La baja por lesión de Thomas Müller supone un alivio y la novedad de Pedro en el once, una desesperación para Joachim Löw. Durante más de una hora, al fútbol de alta escuela, al hoy casi denostado tiqui-taca, Alemania apenas opuso un disparo de Toni Kroos. Apenas unos minutos más tarde, Xavi se prepara para botar un saque de esquina desde la izquierda. Puyol ya ha acordado en la víspera con Vicente del Bosque que pretende repetir la estrategia del Barça. La misma que dio réditos en el Bernabéu dos meses antes durante el 2-6. Sergio Ramos debía arrastrar a los defensas en el primer palo. Del resto se ocuparía él: "Tú ponla, que entro en carrera. O marco o un alemán entra dentro de la portería".
Apelación a La Furia
Hasta entonces, nuestra única victoria en un gran torneo ante la Mannschaft se había concretado gracias al flequillo de Antonio Maceda. Fue en la Eurocopa de 1984, sólo tres días después de que un error suyo facilitase el gol de Antonio Sousa para Portugal (1-1). El segundo empate complicaba en extremo las opciones de alcanzar las semifinales porque ya sólo quedaba medirse a la vigente campeona de Europa y finalista del Mundial. Poco antes del descanso, Harald Schumacher detuvo un penalti a Lobo Carrasco. El más difícil todavía en el Parque de los Príncipes para la flor de Miguel Muñoz.
Santillana y Maceda, tras el gol del triunfo en París.UEFA
El empate sólo valía si Rumanía tumbaba a los portugueses. En el minuto 81 hubo un momento de zozobra, cuando los chicos entendieron al revés las noticias que llegaban desde Nantes. Había marcado Nené, así que sólo quedaba apelar a La Furia. Maceda dejó sus obligaciones como líbero en busca del último cartucho, servido por Juan Señor desde la derecha. Aquel cabezazo en plancha sólo pudo rozarlo el guardameta del Colonia.

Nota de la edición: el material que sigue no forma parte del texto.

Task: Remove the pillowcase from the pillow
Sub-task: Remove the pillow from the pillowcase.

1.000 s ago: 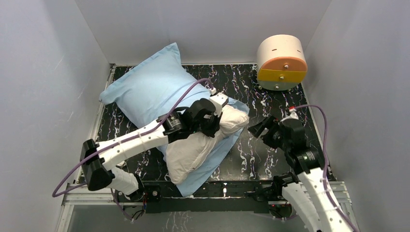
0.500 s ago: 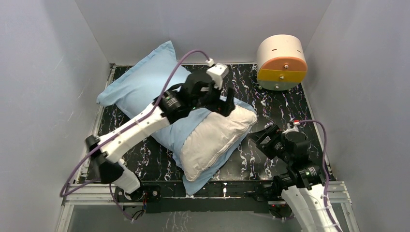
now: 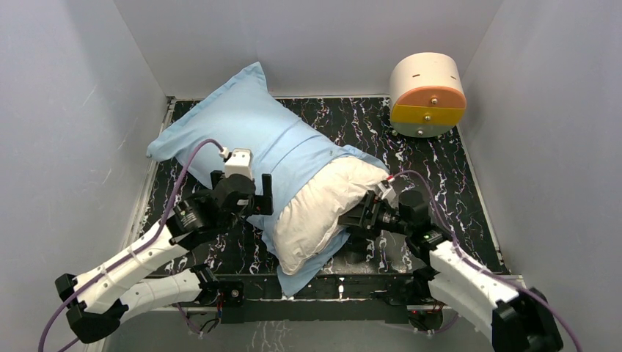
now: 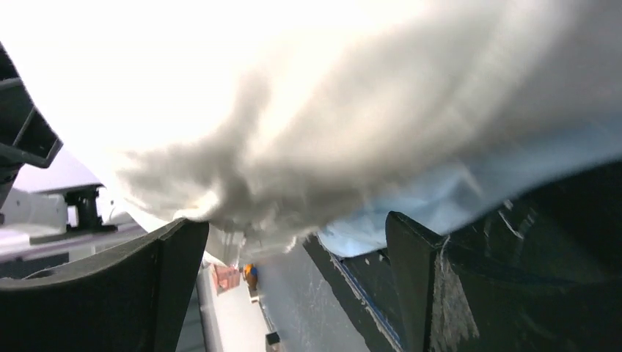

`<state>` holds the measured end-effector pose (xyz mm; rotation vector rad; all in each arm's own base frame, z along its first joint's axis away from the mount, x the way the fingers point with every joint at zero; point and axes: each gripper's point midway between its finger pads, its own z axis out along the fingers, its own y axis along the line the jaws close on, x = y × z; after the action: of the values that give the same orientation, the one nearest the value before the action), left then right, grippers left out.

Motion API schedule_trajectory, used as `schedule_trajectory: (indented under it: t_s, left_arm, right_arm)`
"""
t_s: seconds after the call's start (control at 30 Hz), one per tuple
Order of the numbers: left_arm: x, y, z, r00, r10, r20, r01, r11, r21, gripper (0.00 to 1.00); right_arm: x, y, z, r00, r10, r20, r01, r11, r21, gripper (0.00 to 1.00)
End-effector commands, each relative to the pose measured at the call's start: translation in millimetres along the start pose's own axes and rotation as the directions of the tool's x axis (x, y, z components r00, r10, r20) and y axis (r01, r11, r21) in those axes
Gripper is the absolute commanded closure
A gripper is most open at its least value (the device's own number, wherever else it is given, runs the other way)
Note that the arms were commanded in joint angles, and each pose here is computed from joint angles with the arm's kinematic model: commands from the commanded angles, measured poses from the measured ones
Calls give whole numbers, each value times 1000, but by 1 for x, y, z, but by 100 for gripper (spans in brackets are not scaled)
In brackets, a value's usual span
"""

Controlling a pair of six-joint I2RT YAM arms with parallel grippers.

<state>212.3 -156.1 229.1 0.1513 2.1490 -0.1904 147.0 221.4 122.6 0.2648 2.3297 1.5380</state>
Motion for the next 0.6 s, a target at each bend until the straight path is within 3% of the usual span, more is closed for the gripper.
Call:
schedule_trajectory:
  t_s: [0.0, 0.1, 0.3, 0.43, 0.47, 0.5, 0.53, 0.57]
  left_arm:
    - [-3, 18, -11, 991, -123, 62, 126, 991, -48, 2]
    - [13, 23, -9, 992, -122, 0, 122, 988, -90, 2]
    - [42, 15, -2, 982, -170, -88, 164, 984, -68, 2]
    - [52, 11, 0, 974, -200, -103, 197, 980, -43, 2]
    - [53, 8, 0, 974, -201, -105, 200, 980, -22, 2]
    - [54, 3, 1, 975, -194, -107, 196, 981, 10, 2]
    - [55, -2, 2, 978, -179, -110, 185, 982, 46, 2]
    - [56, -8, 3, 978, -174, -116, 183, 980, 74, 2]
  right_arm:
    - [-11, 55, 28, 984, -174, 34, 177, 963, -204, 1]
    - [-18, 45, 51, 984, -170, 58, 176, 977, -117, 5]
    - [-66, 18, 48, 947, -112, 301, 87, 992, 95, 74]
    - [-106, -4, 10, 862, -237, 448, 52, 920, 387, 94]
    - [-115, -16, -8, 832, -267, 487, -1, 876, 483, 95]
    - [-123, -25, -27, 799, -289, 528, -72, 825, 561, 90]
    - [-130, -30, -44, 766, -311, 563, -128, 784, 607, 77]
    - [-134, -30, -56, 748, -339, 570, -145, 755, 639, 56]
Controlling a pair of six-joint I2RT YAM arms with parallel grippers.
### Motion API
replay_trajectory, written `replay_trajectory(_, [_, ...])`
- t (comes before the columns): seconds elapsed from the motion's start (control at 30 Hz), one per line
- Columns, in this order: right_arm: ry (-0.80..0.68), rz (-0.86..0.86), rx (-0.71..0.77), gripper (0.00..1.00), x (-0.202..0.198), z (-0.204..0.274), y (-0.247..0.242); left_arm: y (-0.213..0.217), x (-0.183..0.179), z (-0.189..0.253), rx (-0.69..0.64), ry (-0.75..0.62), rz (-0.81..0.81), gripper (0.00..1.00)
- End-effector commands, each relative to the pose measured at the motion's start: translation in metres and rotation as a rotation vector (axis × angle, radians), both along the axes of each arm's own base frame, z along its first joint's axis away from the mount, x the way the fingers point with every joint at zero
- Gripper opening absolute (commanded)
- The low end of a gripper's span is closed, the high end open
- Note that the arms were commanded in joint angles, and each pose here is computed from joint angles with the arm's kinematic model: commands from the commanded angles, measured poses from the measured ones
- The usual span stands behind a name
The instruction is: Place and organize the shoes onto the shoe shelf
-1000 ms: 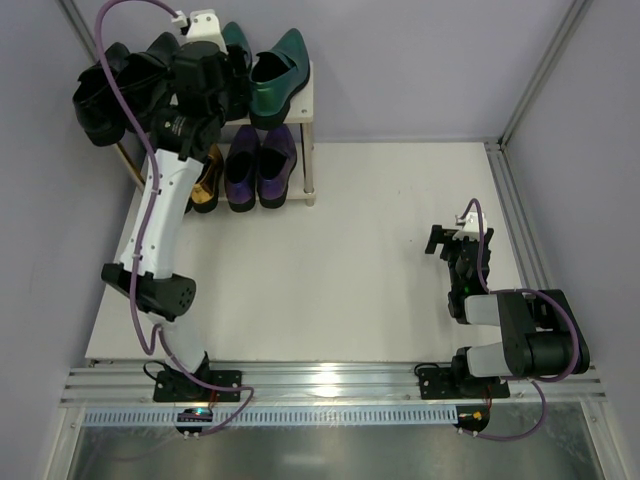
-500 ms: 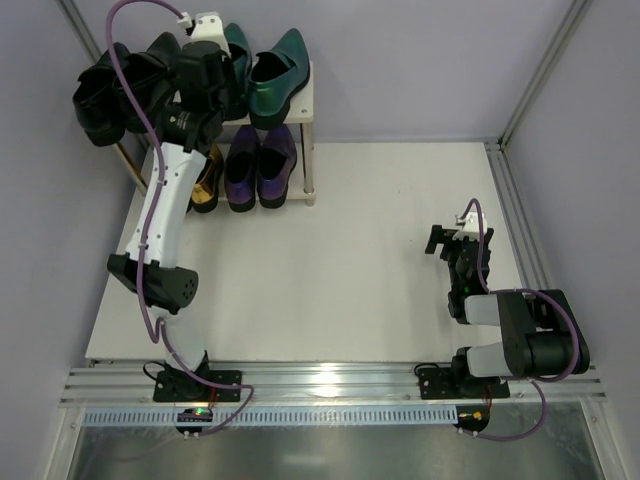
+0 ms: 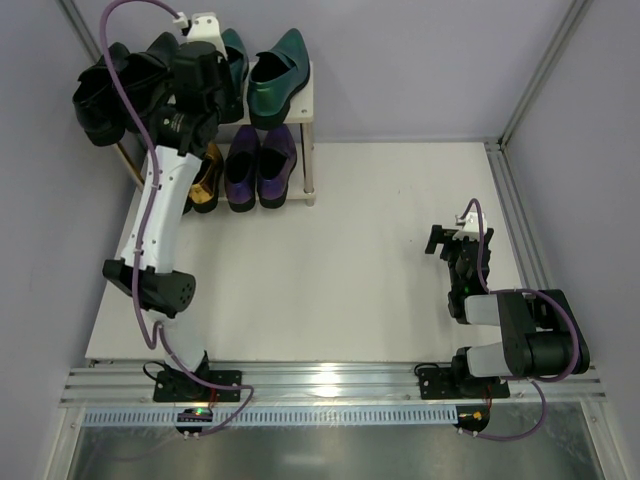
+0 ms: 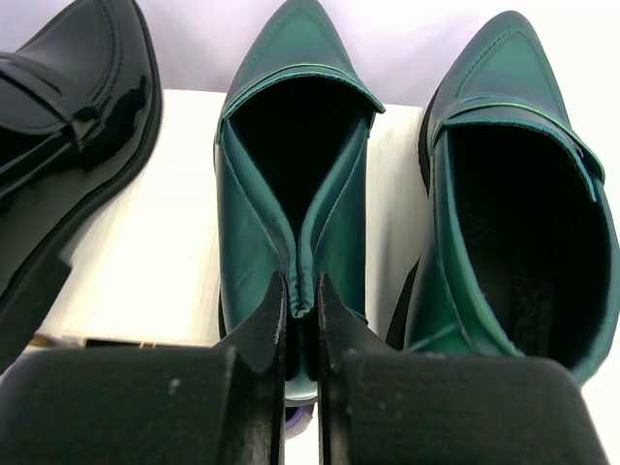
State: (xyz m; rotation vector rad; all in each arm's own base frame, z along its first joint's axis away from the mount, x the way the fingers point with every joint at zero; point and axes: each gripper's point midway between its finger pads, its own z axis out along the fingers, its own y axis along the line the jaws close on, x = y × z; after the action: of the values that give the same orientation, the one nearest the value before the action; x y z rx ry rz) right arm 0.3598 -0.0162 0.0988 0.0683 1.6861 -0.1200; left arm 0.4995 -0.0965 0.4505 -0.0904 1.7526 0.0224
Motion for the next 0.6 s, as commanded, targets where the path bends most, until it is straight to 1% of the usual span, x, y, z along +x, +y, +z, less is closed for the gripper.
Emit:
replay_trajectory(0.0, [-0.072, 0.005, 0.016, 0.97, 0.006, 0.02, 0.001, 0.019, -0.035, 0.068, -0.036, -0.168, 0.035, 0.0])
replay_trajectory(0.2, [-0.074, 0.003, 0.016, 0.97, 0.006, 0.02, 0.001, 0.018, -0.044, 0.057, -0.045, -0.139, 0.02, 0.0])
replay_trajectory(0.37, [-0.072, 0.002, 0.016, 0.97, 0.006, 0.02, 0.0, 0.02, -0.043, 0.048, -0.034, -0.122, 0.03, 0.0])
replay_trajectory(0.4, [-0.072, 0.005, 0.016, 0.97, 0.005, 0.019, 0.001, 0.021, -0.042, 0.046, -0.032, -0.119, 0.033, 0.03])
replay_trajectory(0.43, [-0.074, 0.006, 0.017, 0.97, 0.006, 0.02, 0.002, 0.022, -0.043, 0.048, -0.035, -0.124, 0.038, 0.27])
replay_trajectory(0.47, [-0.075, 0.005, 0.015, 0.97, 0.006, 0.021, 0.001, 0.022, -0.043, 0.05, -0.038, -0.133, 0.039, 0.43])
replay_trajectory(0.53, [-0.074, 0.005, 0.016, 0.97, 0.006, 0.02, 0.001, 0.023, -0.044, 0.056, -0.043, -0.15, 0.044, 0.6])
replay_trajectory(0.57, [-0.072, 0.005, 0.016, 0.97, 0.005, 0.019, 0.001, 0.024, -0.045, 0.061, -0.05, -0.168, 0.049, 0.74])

Según confesaron los protagonistas, hasta Luis Miguel Arconada esbozó la mejor de sus sonrisas durante los festejos del 1-0. Josep Lluis Núñez, responsable financiero de la Federación, había acordado una prima de un millón de pesetas por alcanzar la penúltima ronda. El triunfo ante Dinamarca en los penaltis y aquella infausta final perdida ante Michel Platini.
Minuto 115 en el Bernabéu
Justo dos décadas antes, el ambiente en el Bernabéu, aquel 17 de junio de 1964, distaba mucho de la normalidad. En primer lugar, porque el Jefe de Estado, que por la mañana había recibido en El Pardo a altos cargos de su Ejército, no tuvo a bien acudir finalmente al palco. Además, Televisión Española retransmitía en directo esa semifinal, lo que terminó disuadiendo a la afición. Poco más de media entrada a las ocho de la tarde en Chamartín. La balbuciente Eurocopa, en su segunda edición, aún no había calado entre la gente.

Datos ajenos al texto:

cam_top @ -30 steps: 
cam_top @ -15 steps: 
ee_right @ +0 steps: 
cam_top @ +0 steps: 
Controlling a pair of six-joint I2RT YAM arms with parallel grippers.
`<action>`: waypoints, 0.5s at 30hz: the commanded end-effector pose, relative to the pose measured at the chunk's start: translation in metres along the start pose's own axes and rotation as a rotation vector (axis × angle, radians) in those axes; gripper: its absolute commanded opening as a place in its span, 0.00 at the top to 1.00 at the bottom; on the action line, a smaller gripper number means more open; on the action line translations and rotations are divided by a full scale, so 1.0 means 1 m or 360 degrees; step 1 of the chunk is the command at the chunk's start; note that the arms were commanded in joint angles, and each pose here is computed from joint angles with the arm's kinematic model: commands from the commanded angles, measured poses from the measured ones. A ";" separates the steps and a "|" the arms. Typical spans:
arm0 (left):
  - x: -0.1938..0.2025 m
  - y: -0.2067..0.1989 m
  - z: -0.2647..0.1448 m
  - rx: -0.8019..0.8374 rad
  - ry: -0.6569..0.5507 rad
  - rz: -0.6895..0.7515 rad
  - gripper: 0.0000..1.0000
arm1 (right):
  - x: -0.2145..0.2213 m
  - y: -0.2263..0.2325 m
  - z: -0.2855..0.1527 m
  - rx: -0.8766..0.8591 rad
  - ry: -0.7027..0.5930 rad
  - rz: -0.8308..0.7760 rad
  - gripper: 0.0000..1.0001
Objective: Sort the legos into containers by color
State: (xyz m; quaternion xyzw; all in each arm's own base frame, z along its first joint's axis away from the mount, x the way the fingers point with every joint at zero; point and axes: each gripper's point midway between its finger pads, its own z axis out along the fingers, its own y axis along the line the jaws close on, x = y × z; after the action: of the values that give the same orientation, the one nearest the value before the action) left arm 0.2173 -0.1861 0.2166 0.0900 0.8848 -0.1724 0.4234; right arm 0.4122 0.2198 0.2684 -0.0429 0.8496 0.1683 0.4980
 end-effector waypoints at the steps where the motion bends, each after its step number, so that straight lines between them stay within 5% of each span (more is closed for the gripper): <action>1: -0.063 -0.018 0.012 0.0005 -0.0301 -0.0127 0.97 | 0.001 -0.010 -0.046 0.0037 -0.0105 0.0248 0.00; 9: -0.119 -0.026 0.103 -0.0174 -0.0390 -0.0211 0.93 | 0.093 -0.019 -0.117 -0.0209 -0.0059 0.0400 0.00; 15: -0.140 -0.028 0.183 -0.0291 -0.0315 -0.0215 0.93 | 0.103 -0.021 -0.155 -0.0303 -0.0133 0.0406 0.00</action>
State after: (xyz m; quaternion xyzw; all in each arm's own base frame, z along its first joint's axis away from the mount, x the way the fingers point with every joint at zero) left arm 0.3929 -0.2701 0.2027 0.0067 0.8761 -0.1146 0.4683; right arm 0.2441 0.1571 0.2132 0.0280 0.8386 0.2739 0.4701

Hungría ya había jubilado a Ferenc Puskas, Zoltan Czibor y Sandor Kocsis, pero contaba con jugadores de la talla de Ferenc Bene y Florian Albert. Bene, extremo derecha, anotaría 12 goles en cinco partidos en los Juegos de Tokio para el oro olímpico magiar. Albert, apodado El Emperador, ganaría el Balón de Oro en 1967. España se había concentrado a las afueras de Hoyo de Manzanares, bajo el mando castrense de José Villalonga.
El once de España, en la semifinal de 1964 ante Hungría.
Una de sus decisiones más controvertidas fue sentar a Paco Gento para dar entrada a Carlos Lapetra, pero arriba contaba con un rematador como Marcelino y el descomunal talento de Amancio. Tres semanas después de la lúgubre final de la Copa de Europa ante el Inter, la estrella del Real Madrid se redimió con una aparición en el minuto 115. Un córner de Lapetra, un cabezazo de Marcelino y su pícara aparición para el 2-1 que otorgaba billete a la final ante la abyecta Unión Soviética.